• _WORK TASK_: Repeat the whole listing exactly as written.

• _RECORDED DATA_:

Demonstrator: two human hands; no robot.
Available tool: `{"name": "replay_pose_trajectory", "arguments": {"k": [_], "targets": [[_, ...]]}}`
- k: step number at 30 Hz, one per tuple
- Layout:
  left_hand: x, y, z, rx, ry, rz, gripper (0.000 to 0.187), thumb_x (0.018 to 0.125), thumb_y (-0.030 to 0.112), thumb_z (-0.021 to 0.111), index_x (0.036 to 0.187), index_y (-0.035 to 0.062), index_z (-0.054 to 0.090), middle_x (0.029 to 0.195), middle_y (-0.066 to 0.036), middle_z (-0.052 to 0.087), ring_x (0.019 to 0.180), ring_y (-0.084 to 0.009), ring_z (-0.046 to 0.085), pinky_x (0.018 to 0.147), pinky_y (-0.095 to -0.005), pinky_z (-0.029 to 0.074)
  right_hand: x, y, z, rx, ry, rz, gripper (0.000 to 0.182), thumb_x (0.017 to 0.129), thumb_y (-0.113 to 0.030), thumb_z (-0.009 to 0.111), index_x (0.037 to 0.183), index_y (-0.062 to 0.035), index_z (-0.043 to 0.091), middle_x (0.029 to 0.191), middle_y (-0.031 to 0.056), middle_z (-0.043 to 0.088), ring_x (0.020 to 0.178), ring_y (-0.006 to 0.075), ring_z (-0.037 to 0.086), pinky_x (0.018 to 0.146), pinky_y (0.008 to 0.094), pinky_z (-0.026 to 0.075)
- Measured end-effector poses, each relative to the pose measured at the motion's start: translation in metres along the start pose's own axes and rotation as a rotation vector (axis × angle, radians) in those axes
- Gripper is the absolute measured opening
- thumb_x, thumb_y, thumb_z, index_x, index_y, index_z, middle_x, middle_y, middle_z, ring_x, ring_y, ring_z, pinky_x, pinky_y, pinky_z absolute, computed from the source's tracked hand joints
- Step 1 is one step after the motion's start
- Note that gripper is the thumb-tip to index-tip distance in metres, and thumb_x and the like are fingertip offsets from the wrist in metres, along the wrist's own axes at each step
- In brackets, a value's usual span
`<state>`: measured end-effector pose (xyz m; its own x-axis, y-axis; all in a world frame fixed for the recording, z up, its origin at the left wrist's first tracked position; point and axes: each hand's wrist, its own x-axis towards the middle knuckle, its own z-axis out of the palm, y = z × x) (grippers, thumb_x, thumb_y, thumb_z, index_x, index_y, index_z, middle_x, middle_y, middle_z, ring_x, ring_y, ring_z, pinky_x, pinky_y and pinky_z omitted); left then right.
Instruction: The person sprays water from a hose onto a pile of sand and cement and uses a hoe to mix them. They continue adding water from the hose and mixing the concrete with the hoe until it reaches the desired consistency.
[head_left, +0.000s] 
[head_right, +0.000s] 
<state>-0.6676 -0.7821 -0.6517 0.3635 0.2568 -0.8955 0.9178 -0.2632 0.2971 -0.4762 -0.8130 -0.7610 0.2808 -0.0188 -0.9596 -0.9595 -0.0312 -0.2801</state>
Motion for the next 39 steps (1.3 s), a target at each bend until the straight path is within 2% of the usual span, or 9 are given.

• _RESPONSE AREA_:
Demonstrator: two human hands; no robot.
Available tool: `{"name": "replay_pose_trajectory", "arguments": {"k": [_], "targets": [[_, ...]]}}`
- k: step number at 30 Hz, one per tuple
- Layout:
  left_hand: x, y, z, rx, ry, rz, gripper (0.000 to 0.187), thumb_x (0.018 to 0.125), thumb_y (-0.030 to 0.112), thumb_z (-0.021 to 0.111), index_x (0.036 to 0.187), index_y (-0.035 to 0.062), index_z (-0.054 to 0.090), middle_x (0.029 to 0.195), middle_y (-0.066 to 0.036), middle_z (-0.052 to 0.087), ring_x (0.019 to 0.180), ring_y (-0.084 to 0.009), ring_z (-0.046 to 0.085), pinky_x (0.018 to 0.147), pinky_y (-0.095 to -0.005), pinky_z (-0.029 to 0.074)
  right_hand: x, y, z, rx, ry, rz, gripper (0.000 to 0.182), thumb_x (0.017 to 0.129), thumb_y (-0.113 to 0.030), thumb_z (-0.009 to 0.111), index_x (0.037 to 0.183), index_y (-0.062 to 0.035), index_z (-0.043 to 0.091), middle_x (0.029 to 0.191), middle_y (-0.031 to 0.056), middle_z (-0.043 to 0.088), ring_x (0.020 to 0.178), ring_y (-0.006 to 0.075), ring_z (-0.037 to 0.086), pinky_x (0.018 to 0.146), pinky_y (0.008 to 0.094), pinky_z (-0.026 to 0.075)
- Measured end-effector poses, each relative to the pose measured at the motion's start: translation in metres along the start pose's own axes and rotation as a rotation vector (axis × angle, radians) in those axes
- Gripper is the absolute measured opening
- thumb_x, thumb_y, thumb_z, index_x, index_y, index_z, middle_x, middle_y, middle_z, ring_x, ring_y, ring_z, pinky_x, pinky_y, pinky_z absolute, computed from the source's tracked hand joints
- Step 1 is one step after the motion's start
- Note that gripper is the thumb-tip to index-tip distance in metres, and thumb_x and the like are fingertip offsets from the wrist in metres, along the wrist's own axes at each step
- In brackets, a value's usual span
`<state>`: measured end-effector pose (xyz m; its own x-axis, y-axis; all in a world frame fixed for the recording, z up, its origin at the left wrist's first tracked position; point and axes: each hand's wrist, its own x-axis towards the middle knuckle, its own z-axis out of the palm, y = z × x) (grippers, thumb_x, thumb_y, thumb_z, index_x, index_y, index_z, middle_x, middle_y, middle_z, ring_x, ring_y, ring_z, pinky_x, pinky_y and pinky_z omitted); left then right.
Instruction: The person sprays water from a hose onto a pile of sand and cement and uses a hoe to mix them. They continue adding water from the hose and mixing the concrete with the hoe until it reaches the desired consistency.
[head_left, +0.000s] 
[head_right, +0.000s] 
<state>-0.6676 -0.7821 -0.6517 0.3635 0.2568 -0.8955 0.9178 -0.2632 0.2971 -0.4762 -0.8130 -0.7610 0.2808 -0.0188 -0.9596 -0.9595 -0.0312 -0.2801</state>
Motion for the next 39 steps (1.3 s), a target at each bend until the straight path is within 2% of the usual span, or 9 are given.

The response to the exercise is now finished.